WHAT IS REQUIRED »
Print out the full listing exactly as it reads.
Start of RECORDED DATA
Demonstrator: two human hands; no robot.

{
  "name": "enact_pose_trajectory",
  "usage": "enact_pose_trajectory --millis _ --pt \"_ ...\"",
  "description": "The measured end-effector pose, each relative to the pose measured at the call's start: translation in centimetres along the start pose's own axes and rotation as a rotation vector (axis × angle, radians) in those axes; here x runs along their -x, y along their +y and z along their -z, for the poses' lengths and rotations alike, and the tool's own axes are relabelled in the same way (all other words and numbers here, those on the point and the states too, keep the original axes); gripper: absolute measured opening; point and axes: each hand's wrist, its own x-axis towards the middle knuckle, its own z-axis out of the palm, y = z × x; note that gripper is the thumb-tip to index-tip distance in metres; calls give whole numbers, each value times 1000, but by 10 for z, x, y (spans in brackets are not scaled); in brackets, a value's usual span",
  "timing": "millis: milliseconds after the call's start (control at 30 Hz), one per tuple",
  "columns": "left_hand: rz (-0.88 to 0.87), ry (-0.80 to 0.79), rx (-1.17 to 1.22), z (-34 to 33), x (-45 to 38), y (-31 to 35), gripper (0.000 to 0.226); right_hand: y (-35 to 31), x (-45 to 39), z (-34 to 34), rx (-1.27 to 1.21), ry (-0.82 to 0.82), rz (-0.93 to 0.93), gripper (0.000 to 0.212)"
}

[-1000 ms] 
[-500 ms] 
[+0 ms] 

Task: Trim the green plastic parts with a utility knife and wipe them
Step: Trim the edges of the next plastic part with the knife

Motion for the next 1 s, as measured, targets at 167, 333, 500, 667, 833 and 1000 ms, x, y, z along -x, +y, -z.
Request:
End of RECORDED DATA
RESPONSE TO THE TASK »
Demonstrator: two human hands; no robot.

{
  "name": "enact_pose_trajectory",
  "usage": "enact_pose_trajectory --millis _ --pt \"_ ...\"",
  "description": "The measured end-effector pose, each relative to the pose measured at the call's start: translation in centimetres along the start pose's own axes and rotation as a rotation vector (axis × angle, radians) in those axes; here x runs along their -x, y along their +y and z along their -z, for the poses' lengths and rotations alike, and the tool's own axes are relabelled in the same way (all other words and numbers here, those on the point and the states too, keep the original axes); gripper: absolute measured opening; point and axes: each hand's wrist, its own x-axis towards the middle knuckle, its own z-axis out of the palm, y = z × x; note that gripper is the thumb-tip to index-tip distance in metres; calls give whole numbers, each value times 1000, but by 10 for z, x, y (spans in brackets are not scaled); in brackets, a value's usual span",
  "timing": "millis: milliseconds after the call's start (control at 30 Hz), one per tuple",
  "columns": "left_hand: rz (-0.88 to 0.87), ry (-0.80 to 0.79), rx (-1.17 to 1.22), z (-34 to 33), x (-45 to 38), y (-31 to 35), gripper (0.000 to 0.226); right_hand: y (-35 to 31), x (-45 to 39), z (-34 to 34), rx (-1.27 to 1.21), ry (-0.82 to 0.82), rz (-0.93 to 0.93), gripper (0.000 to 0.212)"
}

[-1000 ms] 
[-500 ms] 
[+0 ms] 

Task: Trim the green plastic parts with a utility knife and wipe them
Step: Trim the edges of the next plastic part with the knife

Motion for the next 1 s, as measured, targets at 167, 333, 500, 667, 833 and 1000 ms, x, y, z along -x, +y, -z.
Request:

This exercise is complete.